# Data block
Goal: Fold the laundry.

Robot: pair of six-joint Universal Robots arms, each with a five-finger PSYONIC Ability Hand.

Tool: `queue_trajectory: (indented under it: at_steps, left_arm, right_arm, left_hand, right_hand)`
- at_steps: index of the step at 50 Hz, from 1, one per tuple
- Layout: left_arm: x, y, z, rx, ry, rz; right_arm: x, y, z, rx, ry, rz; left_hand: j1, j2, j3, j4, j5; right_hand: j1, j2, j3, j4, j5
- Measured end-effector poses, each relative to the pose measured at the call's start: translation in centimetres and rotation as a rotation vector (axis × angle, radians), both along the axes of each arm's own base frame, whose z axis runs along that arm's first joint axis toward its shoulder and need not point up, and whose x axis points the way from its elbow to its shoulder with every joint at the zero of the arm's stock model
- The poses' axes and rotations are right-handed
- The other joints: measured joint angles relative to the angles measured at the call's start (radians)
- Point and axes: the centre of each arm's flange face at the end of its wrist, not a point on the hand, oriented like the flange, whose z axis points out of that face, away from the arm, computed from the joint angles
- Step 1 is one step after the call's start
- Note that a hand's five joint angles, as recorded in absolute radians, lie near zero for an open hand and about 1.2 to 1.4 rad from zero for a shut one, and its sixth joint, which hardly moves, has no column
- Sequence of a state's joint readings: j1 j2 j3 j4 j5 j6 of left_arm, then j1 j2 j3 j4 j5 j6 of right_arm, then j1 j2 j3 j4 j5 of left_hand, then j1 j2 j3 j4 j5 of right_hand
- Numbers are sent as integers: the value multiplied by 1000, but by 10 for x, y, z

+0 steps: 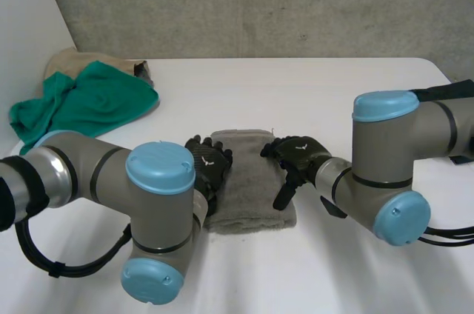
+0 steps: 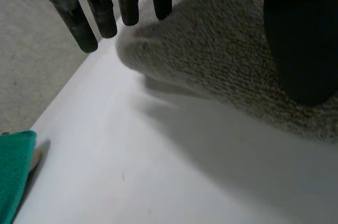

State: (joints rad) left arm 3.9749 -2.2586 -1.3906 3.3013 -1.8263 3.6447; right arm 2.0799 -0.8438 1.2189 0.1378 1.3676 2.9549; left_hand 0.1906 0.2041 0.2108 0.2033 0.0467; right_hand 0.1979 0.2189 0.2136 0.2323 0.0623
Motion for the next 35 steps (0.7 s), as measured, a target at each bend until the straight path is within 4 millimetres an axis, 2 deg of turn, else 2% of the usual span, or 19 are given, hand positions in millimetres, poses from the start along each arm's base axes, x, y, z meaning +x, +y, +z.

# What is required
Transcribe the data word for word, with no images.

# Answer below
Goal: Fold the laundry.

Robot: pair of six-joint Universal Robots arms, each with a five-finger PSYONIC Ability Hand.

Tool: `queue_trajectory: (indented under it: at_steps, left_arm, right_arm, left_hand, right_hand)`
- at_steps: index of the step at 50 Hz, from 1, one per tuple
- Layout: left_arm: x, y, z, rx, ry, rz; right_arm: x, y, z, rx, ry, rz; left_hand: j1, j2, j3, j4, j5; right_hand: j1, j2, j3, j4, j5
- Measured end-effector poses, each relative to the pose measured at the call's start: translation in centimetres and rotation as a rotation vector (axis × angle, radians), both along the axes of each arm's own base frame, whose z axis runs along that arm's first joint axis toward its shoulder and need not point up, and whose x axis points the way from its elbow to its shoulder with every joint at the zero of the arm's stock model
- The poses' axes and rotations are right-handed
- The other joints: measured joint angles relative to the angles measured at the call's start (radians)
- Point and axes: the centre of each arm's flange face at the end of its wrist, not a point on the hand, oriented like the flange, whose z axis points out of that face, away from the arm, computed from the joint angles
- Step 1 is one step after the call's start
- Note that a hand's five joint angles, as recorded in absolute radians, lie near zero for an open hand and about 1.2 to 1.4 rad from zero for a shut one, and its sixth joint, which hardly moves, has no column
- Sequence of a state's joint readings: j1 j2 j3 j4 j5 j6 of left_arm, then j1 j2 j3 j4 j5 j6 of right_arm, then j1 j2 j3 j4 j5 of left_hand, then j1 j2 j3 j4 j5 of right_hand
- Numbers are sent as integers: the value multiplied by 1000, but by 10 for x, y, z

+0 steps: 
+0 steps: 

State: (joints rad) left arm 3.9749 -2.2586 -1.3906 3.3013 -1.8263 3.6447; right arm 2.0799 -0.8438 1.2189 0.1378 1.3676 2.9549; left_hand 0.1906 0.2041 0.2108 0.2033 0.0467; right_hand 0.1979 0.2189 0.2136 0.2323 0.0623
Motion for the next 35 steps (0.7 s), as measured, a target at each bend until the straight path is within 4 millimetres an axis, 2 deg of turn, else 2% of the usual span, or 19 are given, hand positions in millimetres, poses from the start along each arm's base axes, x, y, z meaning +x, +y, +z.

No more is needed for this answer.